From the first line of the data below, copy each line up to the one containing "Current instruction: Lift", and include that line too.

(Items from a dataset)
==*==

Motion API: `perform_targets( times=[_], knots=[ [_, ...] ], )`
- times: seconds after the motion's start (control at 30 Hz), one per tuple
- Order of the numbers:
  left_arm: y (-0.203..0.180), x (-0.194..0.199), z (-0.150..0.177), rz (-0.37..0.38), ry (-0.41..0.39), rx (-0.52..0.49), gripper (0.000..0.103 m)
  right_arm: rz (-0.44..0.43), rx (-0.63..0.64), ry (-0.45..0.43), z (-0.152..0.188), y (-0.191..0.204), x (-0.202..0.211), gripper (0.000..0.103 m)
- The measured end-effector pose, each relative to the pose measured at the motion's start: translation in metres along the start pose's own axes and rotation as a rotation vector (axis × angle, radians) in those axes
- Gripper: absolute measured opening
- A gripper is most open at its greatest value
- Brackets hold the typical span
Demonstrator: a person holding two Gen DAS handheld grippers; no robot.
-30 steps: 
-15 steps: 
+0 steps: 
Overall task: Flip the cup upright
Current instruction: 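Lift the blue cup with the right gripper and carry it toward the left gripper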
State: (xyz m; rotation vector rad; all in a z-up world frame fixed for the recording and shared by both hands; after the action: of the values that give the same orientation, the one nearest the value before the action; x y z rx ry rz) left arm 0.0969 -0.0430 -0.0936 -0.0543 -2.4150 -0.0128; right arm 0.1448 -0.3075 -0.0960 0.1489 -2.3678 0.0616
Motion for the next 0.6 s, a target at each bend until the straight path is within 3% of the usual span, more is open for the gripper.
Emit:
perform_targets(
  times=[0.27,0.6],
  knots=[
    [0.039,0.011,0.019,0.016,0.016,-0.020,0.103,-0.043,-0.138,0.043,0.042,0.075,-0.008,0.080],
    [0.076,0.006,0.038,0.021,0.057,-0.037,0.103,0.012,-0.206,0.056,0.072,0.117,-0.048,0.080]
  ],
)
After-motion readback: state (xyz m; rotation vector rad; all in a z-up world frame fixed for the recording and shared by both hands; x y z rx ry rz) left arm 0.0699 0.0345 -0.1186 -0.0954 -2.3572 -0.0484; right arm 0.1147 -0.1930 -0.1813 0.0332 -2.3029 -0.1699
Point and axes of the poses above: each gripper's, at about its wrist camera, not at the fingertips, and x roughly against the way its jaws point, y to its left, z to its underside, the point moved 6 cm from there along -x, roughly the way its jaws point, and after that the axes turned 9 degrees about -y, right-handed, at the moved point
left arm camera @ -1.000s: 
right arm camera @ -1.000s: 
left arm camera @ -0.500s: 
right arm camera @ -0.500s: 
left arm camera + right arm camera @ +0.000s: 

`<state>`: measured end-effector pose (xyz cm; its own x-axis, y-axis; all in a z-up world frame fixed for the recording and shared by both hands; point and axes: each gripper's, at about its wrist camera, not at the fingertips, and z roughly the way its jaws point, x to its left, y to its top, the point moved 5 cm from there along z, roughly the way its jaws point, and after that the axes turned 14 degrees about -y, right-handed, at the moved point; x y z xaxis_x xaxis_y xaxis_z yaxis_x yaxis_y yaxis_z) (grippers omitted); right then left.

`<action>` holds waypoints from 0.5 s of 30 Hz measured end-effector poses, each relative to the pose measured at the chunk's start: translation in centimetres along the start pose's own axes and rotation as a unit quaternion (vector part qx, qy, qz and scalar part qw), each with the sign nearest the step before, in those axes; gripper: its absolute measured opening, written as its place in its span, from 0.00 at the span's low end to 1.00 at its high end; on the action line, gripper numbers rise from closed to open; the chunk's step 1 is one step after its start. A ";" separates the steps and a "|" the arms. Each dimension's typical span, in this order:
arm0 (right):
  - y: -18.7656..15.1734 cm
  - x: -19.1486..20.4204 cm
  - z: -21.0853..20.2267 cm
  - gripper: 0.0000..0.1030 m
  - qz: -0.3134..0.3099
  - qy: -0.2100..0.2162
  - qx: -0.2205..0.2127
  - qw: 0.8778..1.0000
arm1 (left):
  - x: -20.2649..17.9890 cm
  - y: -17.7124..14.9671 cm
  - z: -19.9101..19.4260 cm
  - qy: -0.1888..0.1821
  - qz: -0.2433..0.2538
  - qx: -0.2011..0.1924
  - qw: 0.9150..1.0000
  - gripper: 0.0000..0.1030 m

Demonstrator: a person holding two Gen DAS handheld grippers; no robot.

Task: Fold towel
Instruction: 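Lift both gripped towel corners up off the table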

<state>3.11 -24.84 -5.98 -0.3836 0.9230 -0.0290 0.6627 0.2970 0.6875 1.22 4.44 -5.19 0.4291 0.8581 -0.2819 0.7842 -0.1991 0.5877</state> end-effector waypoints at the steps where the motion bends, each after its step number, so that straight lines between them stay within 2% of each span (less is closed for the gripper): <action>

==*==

> [ANSWER SPACE]
Motion API: `perform_targets( times=[_], knots=[ [_, ...] ], )`
- times: seconds after the motion's start (control at 30 Hz), one per tuple
- Order of the numbers:
  left_arm: y (-0.203..0.180), x (-0.194..0.199), z (-0.150..0.177), rz (-0.37..0.38), ry (-0.41..0.39), rx (-0.52..0.49), gripper (0.000..0.103 m)
  right_arm: rz (-0.44..0.43), rx (-0.63..0.64), ry (-0.45..0.43), z (-0.152..0.188), y (-0.191..0.204), x (-0.202..0.211), gripper (0.000..0.103 m)
- The measured end-effector pose, each relative to the pose measured at the motion's start: translation in metres along the start pose's own axes and rotation as a rotation vector (axis × angle, radians) in those axes
- Gripper: absolute measured opening
- A gripper is most open at its greatest value
- Brackets hold the typical span
Demonstrator: a person holding two Gen DAS handheld grippers; no robot.
-30 steps: 
-15 steps: 
+0 steps: 
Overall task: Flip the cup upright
Current instruction: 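Lift the blue cup with the right gripper and carry it toward the left gripper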

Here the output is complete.